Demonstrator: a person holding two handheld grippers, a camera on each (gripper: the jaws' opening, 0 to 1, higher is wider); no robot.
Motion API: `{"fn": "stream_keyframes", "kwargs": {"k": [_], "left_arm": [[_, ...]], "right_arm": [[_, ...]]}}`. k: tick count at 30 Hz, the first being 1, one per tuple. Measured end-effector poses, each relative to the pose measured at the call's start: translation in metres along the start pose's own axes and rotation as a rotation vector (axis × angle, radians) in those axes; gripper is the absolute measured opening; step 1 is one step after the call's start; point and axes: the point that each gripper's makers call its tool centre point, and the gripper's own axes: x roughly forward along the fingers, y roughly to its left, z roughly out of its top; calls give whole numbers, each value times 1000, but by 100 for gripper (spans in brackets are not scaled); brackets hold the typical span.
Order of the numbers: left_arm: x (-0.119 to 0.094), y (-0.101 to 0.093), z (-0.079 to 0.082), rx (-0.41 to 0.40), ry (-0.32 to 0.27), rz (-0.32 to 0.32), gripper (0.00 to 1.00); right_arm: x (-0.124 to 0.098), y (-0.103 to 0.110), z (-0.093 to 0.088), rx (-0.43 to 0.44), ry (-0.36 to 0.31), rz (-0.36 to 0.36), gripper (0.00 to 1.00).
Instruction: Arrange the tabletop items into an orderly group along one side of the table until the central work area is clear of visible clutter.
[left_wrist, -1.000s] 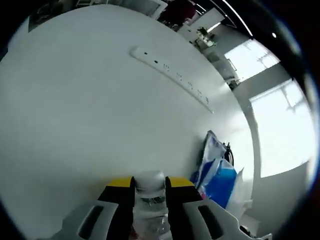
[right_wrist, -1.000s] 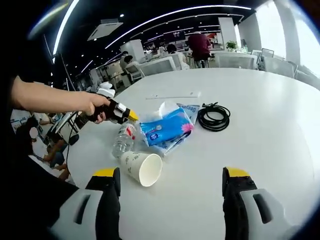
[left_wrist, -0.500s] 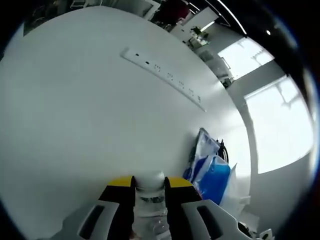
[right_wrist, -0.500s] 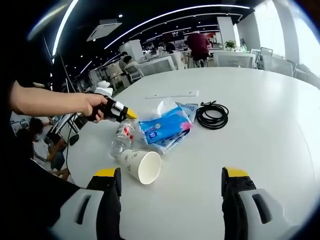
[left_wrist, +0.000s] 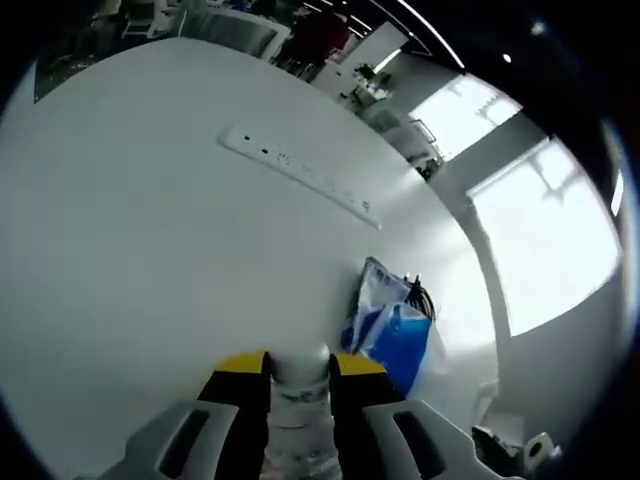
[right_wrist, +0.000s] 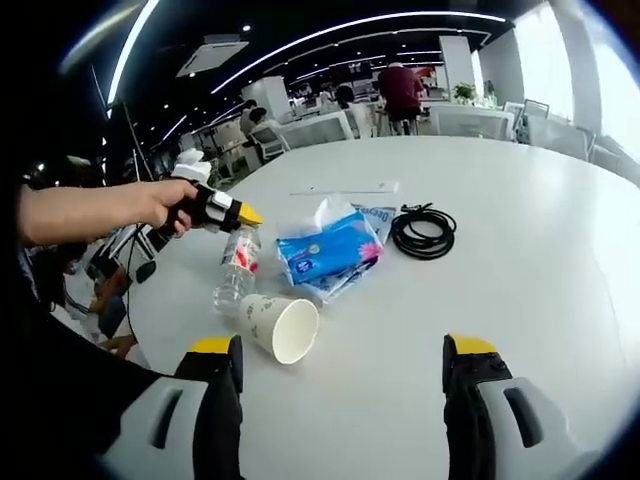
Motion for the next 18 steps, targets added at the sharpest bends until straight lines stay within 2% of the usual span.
{"fn": "stream_keyframes", "kwargs": {"k": [9, 15, 18], "left_arm": [[-26, -19, -5, 78, -63, -30, 20], [-33, -22, 2, 143, -112, -41, 20], [-42, -26, -1, 182, -137, -43, 20]], "right_arm": [[-5, -11, 2, -1, 0, 0, 77], [-7, -11, 2, 13, -6, -6, 77], [-7, -13, 0, 15, -6, -8, 77]]}}
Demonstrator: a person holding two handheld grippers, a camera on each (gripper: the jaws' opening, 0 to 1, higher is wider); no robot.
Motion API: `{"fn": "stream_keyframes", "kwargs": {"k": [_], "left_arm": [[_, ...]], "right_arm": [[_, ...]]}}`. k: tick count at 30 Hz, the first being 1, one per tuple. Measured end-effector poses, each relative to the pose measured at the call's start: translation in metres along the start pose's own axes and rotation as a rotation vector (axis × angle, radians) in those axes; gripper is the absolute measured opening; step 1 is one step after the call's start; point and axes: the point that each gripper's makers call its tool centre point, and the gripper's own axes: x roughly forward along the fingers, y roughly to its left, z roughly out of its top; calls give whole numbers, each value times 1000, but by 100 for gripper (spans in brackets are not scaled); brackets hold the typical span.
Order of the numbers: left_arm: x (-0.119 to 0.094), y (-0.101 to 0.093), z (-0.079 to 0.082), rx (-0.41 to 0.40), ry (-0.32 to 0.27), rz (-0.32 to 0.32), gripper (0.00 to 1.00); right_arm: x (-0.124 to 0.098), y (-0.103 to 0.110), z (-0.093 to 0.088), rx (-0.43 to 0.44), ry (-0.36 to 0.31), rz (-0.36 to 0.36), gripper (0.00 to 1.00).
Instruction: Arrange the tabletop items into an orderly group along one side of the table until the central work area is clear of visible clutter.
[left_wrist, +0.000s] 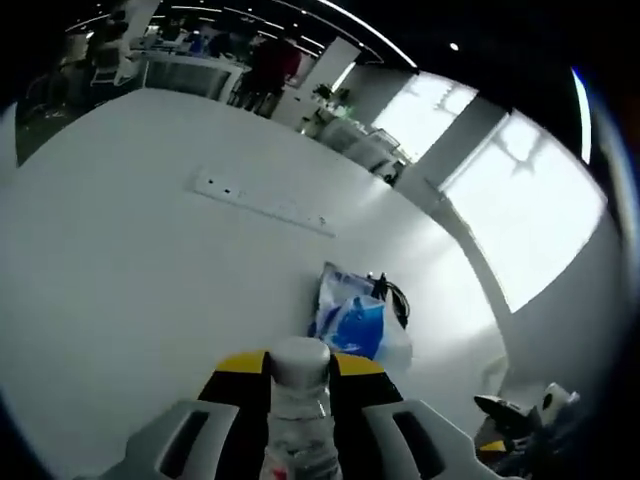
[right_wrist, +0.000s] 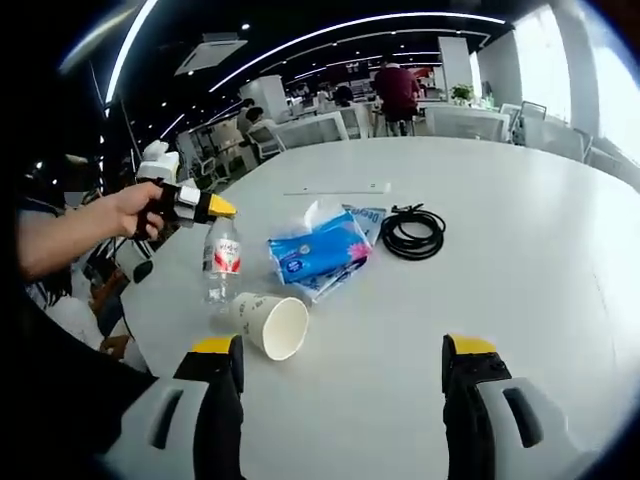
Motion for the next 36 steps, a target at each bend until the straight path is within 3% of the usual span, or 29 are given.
{"fn": "stream_keyframes", "kwargs": {"k": [12, 25, 36], "left_arm": [[-21, -15, -3, 130, -66, 1, 20], [-48, -38, -21, 304, -121, -42, 20], [-70, -43, -38, 357, -130, -48, 20]], "right_arm": [[-5, 1, 3, 6, -20, -22, 77], [-11, -12, 2, 17, -33, -63, 79], [-12, -16, 0, 16, -28, -82, 80]]}}
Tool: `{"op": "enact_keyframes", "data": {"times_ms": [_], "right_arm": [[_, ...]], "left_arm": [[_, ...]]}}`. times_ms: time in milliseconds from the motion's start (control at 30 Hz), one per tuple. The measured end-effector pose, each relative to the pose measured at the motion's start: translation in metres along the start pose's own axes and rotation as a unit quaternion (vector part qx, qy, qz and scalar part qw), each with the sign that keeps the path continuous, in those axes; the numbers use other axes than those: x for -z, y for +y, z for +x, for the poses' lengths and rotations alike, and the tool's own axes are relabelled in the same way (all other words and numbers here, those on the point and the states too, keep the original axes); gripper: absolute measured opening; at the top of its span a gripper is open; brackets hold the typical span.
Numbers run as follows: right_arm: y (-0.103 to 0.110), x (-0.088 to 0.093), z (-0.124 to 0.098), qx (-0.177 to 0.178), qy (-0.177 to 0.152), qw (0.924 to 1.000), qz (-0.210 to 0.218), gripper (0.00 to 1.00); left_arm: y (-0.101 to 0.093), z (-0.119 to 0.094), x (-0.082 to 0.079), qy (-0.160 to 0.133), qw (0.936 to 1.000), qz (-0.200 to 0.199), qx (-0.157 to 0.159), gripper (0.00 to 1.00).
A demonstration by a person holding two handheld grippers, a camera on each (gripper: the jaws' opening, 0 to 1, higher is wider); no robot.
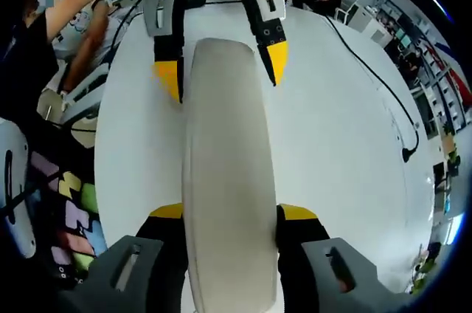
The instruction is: Arrange the utensils inside the cutlery case until each visible utensil rests in its matching compartment.
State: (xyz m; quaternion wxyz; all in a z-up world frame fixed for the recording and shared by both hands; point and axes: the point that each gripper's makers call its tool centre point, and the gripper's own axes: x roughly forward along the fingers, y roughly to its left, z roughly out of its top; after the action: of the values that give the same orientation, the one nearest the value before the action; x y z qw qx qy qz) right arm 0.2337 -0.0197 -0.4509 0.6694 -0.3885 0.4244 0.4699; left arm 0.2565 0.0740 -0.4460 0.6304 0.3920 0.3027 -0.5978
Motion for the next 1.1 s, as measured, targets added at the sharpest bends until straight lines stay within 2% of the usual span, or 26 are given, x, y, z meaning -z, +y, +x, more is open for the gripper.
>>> {"op": "enact_keyframes", "data": {"times_ms": [133, 300, 833, 1100], "right_arm": [[0.003, -0.005, 0.001, 0.002, 0.005, 1.0000, 0.001, 0.47], [0.003, -0.008, 0.005, 0.000, 0.008, 1.0000, 0.005, 0.48], [-0.005, -0.006, 0.016, 0.011, 0.012, 0.9998, -0.009, 0.47], [-0.007, -0.001, 0.020, 0.013, 0.015, 0.9991, -0.036, 0.46]], "left_arm": [[-0.003, 0.001, 0.000, 0.006, 0.9998, 0.003, 0.018, 0.54], [-0.005, 0.004, 0.005, 0.027, 0.9990, 0.016, 0.031, 0.49], [0.000, 0.017, 0.014, 0.059, 0.9970, 0.020, 0.046, 0.49], [-0.001, 0.019, 0.013, 0.055, 0.9970, 0.017, 0.051, 0.48]]}}
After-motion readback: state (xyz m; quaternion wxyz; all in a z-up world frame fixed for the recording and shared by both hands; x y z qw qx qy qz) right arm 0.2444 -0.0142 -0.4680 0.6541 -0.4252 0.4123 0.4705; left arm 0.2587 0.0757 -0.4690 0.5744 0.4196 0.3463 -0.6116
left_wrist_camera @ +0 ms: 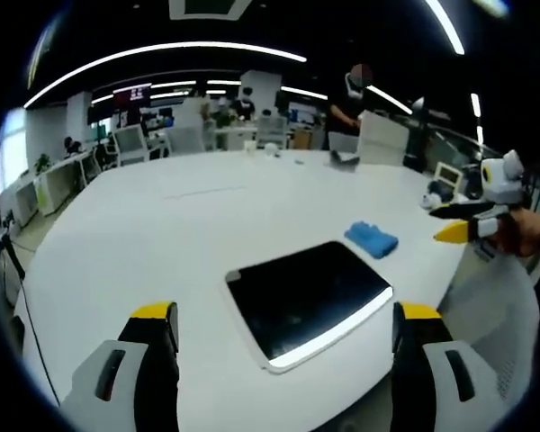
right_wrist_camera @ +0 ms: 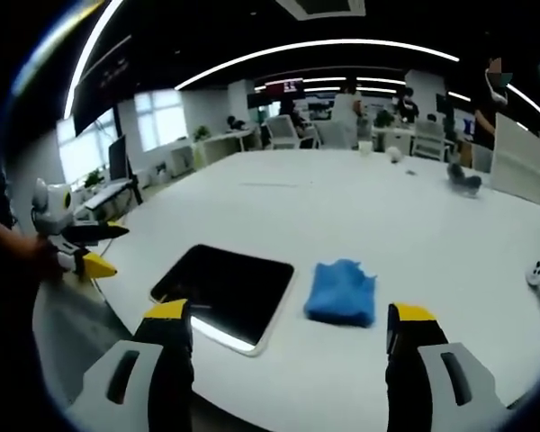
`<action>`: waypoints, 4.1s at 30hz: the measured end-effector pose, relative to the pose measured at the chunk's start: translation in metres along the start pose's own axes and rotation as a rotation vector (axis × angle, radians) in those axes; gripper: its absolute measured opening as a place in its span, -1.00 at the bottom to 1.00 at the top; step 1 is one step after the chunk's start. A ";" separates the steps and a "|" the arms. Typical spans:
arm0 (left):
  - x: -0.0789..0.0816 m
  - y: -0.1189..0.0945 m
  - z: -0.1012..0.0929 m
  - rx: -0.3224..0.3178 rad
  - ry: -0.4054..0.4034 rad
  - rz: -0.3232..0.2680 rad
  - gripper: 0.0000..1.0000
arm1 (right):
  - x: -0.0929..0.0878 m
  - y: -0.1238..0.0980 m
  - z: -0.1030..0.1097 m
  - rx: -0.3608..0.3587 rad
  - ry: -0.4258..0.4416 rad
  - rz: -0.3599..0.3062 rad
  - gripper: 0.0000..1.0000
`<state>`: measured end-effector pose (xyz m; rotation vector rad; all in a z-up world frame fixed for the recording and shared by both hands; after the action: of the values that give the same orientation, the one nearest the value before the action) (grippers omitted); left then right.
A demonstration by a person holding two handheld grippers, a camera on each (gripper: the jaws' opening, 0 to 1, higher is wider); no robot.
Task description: Wipe the mirror surface with the cleaning cloth until all visible marks leave the cleaned area.
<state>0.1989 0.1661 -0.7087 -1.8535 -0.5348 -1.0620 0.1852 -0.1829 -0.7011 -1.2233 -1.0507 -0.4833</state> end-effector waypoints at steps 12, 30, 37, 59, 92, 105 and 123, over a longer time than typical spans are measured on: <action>-0.001 0.000 -0.001 -0.002 0.025 -0.009 0.99 | 0.002 0.001 -0.004 -0.047 0.010 -0.017 1.00; -0.003 0.003 0.001 0.016 0.051 0.020 0.99 | 0.021 0.000 -0.036 -0.070 0.064 0.015 0.93; -0.003 0.002 0.002 0.014 0.037 0.017 0.99 | 0.022 0.024 -0.047 -0.033 0.074 0.049 0.59; -0.007 0.002 0.001 0.006 0.027 0.060 0.99 | 0.021 0.082 -0.060 0.011 0.025 0.190 0.04; -0.007 0.001 0.008 -0.001 -0.034 0.052 0.99 | 0.013 0.159 -0.074 0.066 0.086 0.659 -0.59; -0.009 0.003 0.005 -0.015 -0.010 0.075 0.99 | 0.008 0.157 -0.081 0.015 0.240 0.632 -0.90; -0.011 0.004 0.002 -0.032 0.011 0.090 0.99 | 0.041 0.139 -0.086 0.043 0.333 0.675 -0.91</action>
<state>0.1966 0.1669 -0.7204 -1.8803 -0.4259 -1.0258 0.3478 -0.2080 -0.7367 -1.3166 -0.3256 -0.1252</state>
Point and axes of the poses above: the point that each gripper's makers call its tool centre point, and the gripper's own axes: y roughly forward along the fingers, z roughly to its left, x roughly out of its top, the point moved 10 cm from there along -y, roughly backward along the fingers, and after that the axes turned 7 degrees about -y, right-handed, at the moved point
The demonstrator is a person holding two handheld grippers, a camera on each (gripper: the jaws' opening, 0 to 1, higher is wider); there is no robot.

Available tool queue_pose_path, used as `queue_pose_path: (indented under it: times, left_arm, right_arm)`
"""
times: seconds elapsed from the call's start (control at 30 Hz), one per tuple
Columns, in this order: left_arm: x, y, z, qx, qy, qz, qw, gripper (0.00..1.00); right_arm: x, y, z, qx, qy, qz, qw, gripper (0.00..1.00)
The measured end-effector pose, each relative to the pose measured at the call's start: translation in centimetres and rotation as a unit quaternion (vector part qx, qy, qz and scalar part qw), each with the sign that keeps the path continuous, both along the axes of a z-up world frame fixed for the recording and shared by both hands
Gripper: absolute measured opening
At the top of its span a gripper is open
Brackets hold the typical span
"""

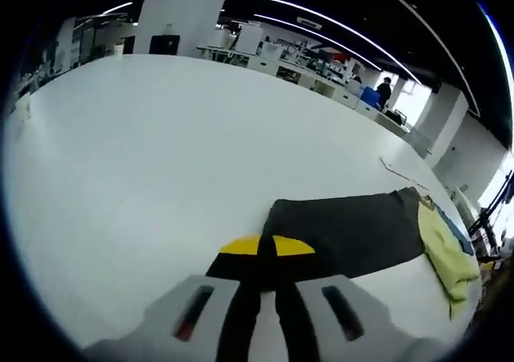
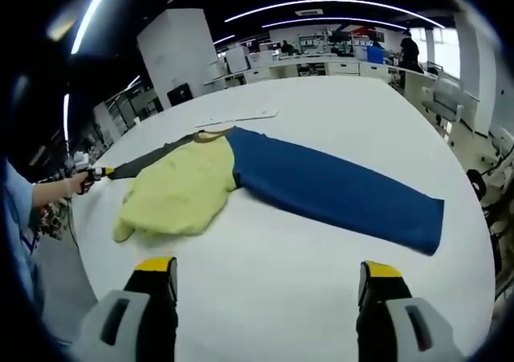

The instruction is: Fold the garment on the visible template until the final outline fits inside the template.

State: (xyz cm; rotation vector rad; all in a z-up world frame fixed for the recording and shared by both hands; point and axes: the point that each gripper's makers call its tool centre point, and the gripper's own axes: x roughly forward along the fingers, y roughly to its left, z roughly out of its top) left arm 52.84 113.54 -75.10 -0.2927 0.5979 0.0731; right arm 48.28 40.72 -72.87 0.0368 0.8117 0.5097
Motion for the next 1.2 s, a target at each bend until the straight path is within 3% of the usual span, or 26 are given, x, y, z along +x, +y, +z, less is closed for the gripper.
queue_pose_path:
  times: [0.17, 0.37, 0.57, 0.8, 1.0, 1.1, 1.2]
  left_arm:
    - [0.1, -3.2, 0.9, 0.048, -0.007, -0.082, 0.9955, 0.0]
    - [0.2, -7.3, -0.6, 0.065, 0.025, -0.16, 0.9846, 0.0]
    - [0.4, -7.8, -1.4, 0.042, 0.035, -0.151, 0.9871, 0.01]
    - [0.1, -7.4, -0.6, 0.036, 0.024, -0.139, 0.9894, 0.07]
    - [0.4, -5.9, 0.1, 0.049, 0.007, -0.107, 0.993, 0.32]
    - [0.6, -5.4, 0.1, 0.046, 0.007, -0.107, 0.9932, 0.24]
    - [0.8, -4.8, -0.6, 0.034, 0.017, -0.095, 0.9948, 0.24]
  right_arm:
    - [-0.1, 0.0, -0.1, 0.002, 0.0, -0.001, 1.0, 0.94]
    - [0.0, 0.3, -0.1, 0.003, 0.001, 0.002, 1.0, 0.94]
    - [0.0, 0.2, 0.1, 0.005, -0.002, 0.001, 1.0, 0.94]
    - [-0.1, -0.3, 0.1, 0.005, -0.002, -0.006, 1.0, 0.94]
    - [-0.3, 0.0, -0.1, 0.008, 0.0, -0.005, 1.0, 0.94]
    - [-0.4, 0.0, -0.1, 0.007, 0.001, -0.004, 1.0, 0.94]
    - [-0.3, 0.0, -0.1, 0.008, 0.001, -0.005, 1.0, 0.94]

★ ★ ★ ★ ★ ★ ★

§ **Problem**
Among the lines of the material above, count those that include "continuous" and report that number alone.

§ **Answer area**
2